政府税調答申に対する社説-中国新聞(11月26日朝刊)
政府税調答申 やはり「痛み」は庶民に
減税廃止という形で個人と企業に負担増を求めた、と受けとめていいものか。政府税制調査会がきのう小泉純一郎首相に提出した二〇〇六年度税制改正の答申である。所得税と個人住民税の一定割合を軽減する定率減税を廃止するとともに、企業の法人税負担を軽減する情報技術(IT)投資促進税制なども打ち切る内容。大企業の利益がバブル期を上回る中、法人税率の見直しが選択肢にないのは不公平感が募る。
定率減税は一九九九年、当時の小渕内閣が「恒久的減税」と称する景気浮揚策として導入した。セットで実施されたのが高額所得者減税(所得税最高税率の引き下げ)と企業減税(法人税率引き下げ)である。
定率減税は昨年度の税制改正で所得税が来年一月、個人住民税は同六月徴収分から半減することが決まっている。残りの半分をどうするかだった。全廃を決めたのは政府税調が「景気が回復し実施してもいい状況になっている」と判断したからだ。
全廃すると国と地方の税収は三・三兆円程度増える。その結果、サラリーマンの税負担は年間で最大二十九万円増。夫婦と子ども二人の家庭(年収七百万円)では八万二千円増になるから影響は大きい。
忘れてならないのは、与党が昨年末にまとめた税制改正大綱が、所得税の定率減税廃止による増収分を年金改革に伴う基礎年金の国庫負担の引き上げ財源に充てるとしている点だ。現行の三分の一から二分の一に引き上げるのは、働き盛り世代の負担軽減が目的とされてきた。その財源を、子育て真っ最中の家庭に増税という形で引き出すのは大きな矛盾といえないだろうか。
そのうえ、「景気の回復」は一部の大企業が中心である。その法人税ではIT投資促進税制(減収額五千百億円)と研究開発費の優遇上乗せ分(同約千六百億円)が本年度末で期限が切れる。存続を希望する声も強いが、こちらの優遇措置を続ける根拠は見当たらない。打ち切りは当たり前である。

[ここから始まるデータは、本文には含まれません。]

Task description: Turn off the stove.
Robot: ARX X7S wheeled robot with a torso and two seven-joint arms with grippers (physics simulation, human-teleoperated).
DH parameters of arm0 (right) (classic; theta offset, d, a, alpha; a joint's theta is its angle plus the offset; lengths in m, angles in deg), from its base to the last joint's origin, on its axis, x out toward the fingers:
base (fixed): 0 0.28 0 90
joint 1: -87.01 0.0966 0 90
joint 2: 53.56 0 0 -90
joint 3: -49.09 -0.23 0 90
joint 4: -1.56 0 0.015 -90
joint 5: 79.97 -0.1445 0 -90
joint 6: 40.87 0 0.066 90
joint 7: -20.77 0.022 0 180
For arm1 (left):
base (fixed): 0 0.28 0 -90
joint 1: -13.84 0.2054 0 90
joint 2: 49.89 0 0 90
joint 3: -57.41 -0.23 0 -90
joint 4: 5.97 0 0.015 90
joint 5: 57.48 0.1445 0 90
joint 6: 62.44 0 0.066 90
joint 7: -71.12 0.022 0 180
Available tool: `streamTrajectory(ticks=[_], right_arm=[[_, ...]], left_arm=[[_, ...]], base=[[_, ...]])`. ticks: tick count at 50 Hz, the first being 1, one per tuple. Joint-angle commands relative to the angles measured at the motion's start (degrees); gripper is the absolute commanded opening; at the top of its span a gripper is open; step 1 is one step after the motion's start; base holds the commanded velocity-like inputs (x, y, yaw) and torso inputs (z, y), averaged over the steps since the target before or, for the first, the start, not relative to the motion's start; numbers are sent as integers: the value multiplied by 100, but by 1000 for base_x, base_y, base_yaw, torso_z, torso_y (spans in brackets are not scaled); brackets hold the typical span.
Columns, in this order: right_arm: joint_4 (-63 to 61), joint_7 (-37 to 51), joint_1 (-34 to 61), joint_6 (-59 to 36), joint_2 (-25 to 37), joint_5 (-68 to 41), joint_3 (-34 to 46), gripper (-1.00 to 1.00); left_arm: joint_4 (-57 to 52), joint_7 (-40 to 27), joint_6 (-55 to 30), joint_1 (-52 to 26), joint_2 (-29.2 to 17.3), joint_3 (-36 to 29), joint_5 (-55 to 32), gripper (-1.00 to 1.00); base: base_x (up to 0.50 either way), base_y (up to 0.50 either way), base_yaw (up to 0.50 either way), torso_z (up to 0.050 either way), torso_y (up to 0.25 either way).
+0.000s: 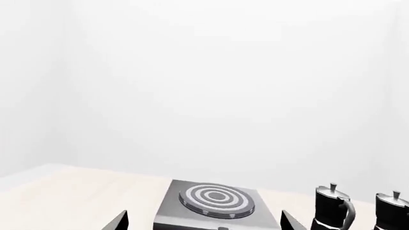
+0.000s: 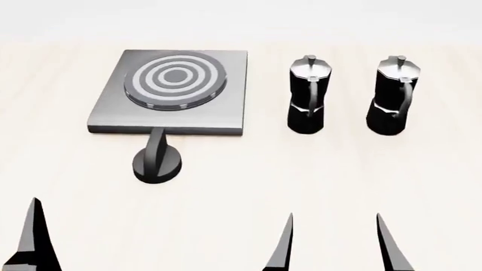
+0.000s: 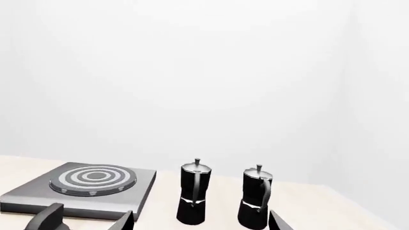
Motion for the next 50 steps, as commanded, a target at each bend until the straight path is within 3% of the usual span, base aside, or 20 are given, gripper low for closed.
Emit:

問題になるのが定率減税とセットで導入された法人税率引き下げに伴う企業減税である。政府税調は法人税率は当面現状維持が妥当とする。確かに、財政の事情が許す限り、税率を下げることが経済全体の活性化につながるとの見方もある。
法人税の基本税率は現在30%。消費税が導入された一九八九年と九九年の二度にわたり引き下げられた。「国際競争力の維持」などが理由とされ、法人税収は八九年の四割まで落ち込んでいる。経済界は、地方税と合わせると欧米主要国と同水準で増税など論外という。しかし租税特別措置などで、実際の税負担は軽減されているのは間違いない。
企業が高利益を上げても、サラリーマンの給与などで家計にはなかなか還元されそうにない。こうした状況で企業の優遇策は納得しがたい。
政府は行財政改革と歳出削減の徹底で結果を出すことが求められる。それなくして国民に負担増ばかり強いるのは釈然としない。国民も監視する必要がある。
税制論議は今後、事実上決定する与党税制調査会に移る。法人課税も、厳しく見直す視点がいる。